'They have been suffering so much.' Migrant families lean on faith in Catholic baptism ceremony

Lauren Costantino, Miami Herald on

Published in Religious News

MIAMI — It took months of trekking across Central America to escape economic hardship in Venezuela and get to Miami for Karen Ugas, her husband and her five kids.

They needed everything — food, clothes, a place to live and most of all, a plan to figure out their next step in a new country — and a lot of faith.

Ugas says she and her family now are slowly getting their lives on track and finding community thanks to a local organization, Hermanos de la Calle (Brothers of the Street). The group helps Miami’s unhoused population find places to live, including freshly-arrived migrants who may be seeking asylum.

And the group depends on the help of religious institutions like the Corpus Christi Catholic Church in Miami’s Wynwood neighborhood to tackle housing for homeless migrants.

On Sunday, Ugas’ children were baptized along with several other kids of migrant families at Corpus Christi. The ceremony reflects broader efforts by Miami’s faith-based communities that are often on the front lines of assisting the homeless.

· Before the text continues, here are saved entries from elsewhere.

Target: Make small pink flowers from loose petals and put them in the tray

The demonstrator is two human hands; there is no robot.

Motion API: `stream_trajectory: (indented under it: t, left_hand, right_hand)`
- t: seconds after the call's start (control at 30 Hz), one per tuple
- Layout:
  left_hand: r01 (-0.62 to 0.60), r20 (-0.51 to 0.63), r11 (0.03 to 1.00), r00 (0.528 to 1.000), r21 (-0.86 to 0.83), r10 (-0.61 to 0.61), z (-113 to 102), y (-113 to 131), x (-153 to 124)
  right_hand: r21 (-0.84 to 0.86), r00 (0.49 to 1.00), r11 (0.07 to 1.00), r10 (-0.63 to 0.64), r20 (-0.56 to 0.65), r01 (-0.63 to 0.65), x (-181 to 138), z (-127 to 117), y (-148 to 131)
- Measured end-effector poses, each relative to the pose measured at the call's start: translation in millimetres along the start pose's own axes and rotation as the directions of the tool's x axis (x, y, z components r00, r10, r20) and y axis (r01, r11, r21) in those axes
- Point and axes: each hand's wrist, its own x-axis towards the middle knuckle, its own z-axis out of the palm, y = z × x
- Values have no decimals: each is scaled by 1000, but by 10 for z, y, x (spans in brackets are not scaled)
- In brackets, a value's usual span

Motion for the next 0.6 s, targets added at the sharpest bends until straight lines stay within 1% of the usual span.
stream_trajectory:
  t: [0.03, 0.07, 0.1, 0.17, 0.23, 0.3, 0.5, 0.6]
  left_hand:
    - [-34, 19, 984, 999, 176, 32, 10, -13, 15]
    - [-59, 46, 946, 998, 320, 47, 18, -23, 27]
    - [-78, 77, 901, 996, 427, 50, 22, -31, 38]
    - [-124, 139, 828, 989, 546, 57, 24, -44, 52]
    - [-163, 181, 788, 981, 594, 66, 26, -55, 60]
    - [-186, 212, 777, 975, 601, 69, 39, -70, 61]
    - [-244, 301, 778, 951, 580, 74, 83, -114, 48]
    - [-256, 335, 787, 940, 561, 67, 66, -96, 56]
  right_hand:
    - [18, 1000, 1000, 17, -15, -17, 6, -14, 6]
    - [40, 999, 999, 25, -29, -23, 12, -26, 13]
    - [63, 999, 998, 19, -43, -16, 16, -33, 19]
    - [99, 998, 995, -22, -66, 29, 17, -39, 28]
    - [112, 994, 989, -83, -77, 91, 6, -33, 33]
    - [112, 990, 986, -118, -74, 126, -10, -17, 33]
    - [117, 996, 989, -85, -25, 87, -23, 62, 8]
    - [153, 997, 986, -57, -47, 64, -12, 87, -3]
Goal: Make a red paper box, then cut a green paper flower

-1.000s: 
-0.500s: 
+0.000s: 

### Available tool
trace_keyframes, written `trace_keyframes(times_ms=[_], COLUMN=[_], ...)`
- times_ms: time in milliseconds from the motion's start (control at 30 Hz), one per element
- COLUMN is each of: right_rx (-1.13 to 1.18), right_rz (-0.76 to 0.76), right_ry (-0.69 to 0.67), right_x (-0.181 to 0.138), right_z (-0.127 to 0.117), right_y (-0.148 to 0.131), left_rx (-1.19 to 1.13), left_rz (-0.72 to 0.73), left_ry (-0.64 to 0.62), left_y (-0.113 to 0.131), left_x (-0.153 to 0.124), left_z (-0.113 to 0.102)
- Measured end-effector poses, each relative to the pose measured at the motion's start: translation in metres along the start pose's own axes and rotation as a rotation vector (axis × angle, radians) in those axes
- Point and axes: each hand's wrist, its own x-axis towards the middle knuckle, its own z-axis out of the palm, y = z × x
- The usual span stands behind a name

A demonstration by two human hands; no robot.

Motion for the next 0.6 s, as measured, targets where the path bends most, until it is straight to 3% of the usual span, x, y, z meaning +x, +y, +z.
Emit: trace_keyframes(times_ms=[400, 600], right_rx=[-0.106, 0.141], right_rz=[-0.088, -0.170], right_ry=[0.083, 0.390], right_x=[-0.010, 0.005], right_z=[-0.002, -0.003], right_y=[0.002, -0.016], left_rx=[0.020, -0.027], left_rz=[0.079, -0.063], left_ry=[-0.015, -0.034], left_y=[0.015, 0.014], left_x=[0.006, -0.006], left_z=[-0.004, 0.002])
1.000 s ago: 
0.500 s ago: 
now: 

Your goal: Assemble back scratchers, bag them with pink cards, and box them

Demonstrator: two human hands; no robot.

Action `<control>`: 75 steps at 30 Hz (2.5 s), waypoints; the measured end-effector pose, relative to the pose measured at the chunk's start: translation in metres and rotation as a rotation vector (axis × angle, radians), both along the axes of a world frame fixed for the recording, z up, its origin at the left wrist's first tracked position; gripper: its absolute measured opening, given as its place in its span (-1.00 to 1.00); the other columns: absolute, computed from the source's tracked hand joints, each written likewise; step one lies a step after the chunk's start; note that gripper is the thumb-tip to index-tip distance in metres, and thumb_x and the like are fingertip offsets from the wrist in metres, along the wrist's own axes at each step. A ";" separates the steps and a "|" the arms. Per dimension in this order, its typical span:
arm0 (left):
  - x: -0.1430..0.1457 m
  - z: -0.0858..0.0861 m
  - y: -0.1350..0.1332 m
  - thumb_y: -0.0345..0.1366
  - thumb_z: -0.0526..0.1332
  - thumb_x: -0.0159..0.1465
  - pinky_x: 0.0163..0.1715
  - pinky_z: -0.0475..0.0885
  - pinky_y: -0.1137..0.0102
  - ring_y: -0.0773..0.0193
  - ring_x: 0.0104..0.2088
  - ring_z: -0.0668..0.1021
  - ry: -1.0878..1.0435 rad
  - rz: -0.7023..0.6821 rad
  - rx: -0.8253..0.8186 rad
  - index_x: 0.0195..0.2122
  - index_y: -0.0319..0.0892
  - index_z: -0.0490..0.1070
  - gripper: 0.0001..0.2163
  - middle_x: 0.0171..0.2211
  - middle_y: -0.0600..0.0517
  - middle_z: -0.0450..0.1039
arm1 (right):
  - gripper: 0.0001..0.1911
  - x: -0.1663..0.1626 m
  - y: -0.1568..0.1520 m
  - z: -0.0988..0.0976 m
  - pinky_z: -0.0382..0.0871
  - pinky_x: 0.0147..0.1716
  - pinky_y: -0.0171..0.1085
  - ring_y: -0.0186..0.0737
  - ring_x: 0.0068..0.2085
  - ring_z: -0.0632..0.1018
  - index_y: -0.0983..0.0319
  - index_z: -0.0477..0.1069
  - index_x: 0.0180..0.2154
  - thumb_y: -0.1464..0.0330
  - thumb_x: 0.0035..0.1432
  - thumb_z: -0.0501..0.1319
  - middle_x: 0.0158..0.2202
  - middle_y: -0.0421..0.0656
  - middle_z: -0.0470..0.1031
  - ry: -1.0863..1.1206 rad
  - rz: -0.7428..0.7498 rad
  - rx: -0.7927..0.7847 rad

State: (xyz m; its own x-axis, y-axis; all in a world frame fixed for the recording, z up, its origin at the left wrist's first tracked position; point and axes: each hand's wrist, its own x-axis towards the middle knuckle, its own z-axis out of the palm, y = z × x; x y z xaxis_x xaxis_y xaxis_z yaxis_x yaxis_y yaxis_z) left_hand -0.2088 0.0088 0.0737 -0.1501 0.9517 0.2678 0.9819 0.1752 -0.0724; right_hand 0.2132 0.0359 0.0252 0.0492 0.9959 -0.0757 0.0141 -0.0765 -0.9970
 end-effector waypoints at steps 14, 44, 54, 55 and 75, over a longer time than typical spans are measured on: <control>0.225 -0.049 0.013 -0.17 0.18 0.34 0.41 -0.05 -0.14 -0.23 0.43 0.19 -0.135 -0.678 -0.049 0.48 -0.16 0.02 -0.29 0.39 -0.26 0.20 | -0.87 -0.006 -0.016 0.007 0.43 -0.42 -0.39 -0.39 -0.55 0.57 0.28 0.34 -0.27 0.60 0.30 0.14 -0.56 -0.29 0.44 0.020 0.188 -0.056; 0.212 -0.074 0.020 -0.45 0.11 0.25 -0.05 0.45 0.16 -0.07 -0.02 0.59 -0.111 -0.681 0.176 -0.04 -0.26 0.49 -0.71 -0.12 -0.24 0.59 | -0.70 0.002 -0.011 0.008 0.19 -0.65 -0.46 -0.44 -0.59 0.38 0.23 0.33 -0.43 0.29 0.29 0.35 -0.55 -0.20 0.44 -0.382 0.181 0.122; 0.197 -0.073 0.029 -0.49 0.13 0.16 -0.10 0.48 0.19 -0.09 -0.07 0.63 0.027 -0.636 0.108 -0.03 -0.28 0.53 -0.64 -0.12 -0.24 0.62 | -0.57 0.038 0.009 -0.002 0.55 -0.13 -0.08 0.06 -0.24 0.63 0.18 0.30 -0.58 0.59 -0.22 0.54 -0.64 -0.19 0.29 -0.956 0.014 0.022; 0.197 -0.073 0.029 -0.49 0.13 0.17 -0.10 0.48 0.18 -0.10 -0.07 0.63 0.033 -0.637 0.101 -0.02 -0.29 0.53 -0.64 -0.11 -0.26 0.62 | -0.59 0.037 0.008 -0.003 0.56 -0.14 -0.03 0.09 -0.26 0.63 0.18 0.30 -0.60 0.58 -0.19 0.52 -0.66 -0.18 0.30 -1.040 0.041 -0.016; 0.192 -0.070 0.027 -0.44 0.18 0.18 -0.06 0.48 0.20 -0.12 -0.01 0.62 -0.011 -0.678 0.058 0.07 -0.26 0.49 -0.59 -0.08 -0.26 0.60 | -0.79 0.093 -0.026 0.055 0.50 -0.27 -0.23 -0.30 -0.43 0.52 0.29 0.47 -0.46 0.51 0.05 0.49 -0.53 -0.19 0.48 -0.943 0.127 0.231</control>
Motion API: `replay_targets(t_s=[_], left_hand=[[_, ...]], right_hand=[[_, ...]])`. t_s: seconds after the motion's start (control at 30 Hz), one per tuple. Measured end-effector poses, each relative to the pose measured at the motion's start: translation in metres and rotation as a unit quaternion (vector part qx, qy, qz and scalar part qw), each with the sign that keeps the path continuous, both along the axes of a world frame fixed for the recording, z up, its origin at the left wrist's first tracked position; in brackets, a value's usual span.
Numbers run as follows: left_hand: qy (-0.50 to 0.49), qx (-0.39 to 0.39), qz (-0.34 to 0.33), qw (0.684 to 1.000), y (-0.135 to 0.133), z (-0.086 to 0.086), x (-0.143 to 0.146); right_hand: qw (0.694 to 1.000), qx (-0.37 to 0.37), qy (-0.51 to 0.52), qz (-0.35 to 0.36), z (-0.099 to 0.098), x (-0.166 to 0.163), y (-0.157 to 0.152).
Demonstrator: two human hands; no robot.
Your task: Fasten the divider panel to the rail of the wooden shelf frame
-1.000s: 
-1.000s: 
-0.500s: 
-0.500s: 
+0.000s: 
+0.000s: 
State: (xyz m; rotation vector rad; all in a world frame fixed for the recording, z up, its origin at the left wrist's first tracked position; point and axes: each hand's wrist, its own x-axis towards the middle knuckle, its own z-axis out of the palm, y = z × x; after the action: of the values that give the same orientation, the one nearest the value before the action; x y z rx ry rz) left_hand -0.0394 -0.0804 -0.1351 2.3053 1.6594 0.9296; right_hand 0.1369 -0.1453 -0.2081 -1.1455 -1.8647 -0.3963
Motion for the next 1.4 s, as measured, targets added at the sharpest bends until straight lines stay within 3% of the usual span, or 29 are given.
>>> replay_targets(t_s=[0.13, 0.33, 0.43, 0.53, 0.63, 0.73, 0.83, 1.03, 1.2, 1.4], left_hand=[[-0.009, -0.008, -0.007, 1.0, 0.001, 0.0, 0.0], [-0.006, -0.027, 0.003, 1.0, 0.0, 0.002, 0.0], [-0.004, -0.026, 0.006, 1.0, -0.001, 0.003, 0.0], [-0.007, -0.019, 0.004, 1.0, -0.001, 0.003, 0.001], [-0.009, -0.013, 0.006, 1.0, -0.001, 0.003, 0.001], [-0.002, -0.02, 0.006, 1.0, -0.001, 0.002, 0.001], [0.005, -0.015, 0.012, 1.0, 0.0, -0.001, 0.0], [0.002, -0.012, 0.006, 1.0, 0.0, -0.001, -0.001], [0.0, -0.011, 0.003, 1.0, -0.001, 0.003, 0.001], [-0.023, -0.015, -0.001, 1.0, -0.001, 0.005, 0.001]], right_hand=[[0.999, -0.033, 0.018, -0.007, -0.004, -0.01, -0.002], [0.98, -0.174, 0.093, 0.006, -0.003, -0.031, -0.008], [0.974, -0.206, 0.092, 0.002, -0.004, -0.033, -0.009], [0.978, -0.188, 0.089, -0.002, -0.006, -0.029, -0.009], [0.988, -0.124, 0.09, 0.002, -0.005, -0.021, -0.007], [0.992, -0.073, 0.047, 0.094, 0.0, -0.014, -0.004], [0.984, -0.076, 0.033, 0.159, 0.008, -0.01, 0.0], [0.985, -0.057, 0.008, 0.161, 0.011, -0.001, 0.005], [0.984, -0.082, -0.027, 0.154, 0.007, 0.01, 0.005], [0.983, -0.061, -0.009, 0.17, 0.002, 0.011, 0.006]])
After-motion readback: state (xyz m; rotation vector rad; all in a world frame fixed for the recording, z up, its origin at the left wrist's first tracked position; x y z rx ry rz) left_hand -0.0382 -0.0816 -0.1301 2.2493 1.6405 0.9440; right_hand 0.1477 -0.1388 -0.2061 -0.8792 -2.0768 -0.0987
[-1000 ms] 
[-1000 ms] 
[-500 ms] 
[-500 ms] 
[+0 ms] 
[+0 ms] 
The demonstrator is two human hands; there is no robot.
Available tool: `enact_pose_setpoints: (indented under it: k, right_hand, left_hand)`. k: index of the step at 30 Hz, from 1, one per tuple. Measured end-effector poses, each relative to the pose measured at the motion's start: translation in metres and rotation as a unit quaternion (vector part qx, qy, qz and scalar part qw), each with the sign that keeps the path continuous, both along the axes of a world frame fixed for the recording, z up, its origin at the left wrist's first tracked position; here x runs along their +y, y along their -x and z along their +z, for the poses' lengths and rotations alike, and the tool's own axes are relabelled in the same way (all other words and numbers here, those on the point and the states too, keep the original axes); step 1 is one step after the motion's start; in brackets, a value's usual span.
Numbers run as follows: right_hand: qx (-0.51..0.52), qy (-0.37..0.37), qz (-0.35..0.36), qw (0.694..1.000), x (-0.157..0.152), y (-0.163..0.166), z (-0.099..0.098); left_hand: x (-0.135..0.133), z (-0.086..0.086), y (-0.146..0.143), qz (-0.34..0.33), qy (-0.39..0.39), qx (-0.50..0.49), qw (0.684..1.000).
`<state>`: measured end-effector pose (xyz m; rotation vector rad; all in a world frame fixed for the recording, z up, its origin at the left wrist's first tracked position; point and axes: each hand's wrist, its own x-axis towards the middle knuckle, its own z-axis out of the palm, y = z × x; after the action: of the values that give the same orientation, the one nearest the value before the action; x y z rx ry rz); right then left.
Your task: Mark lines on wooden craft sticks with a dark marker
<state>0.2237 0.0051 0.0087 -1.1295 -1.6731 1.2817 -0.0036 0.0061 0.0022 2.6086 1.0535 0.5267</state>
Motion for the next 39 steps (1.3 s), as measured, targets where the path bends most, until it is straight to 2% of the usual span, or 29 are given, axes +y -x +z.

Finding community in church has helped the migrants at the ceremony find hope and a sense of belonging in a foreign place, many said.


“Thank God, I have received a lot of support from the organization,” Ugas said after the baptism ceremony. “If it weren’t for them I don’t know what we’d be doing.”

Hermanos, a part of the Homeless Trust provider network, has been helping people experiencing homelessness find permanent housing, access to healthcare and employment opportunities since 2015.

“We serve the migrants that have nowhere to go,” said Hermanos executive director Malena Legarre. “We think what we did today is great because we combined two things: You become part of a community and you become part of a community of love that Christianity can give you.”

While there are hundreds of thousands of migrants and exiles arriving in Miami every year (a 400 percent increase since October 2022), Hermanos de la Calle says they try to assist people who are at the highest-risk: Those without a family or a support system here.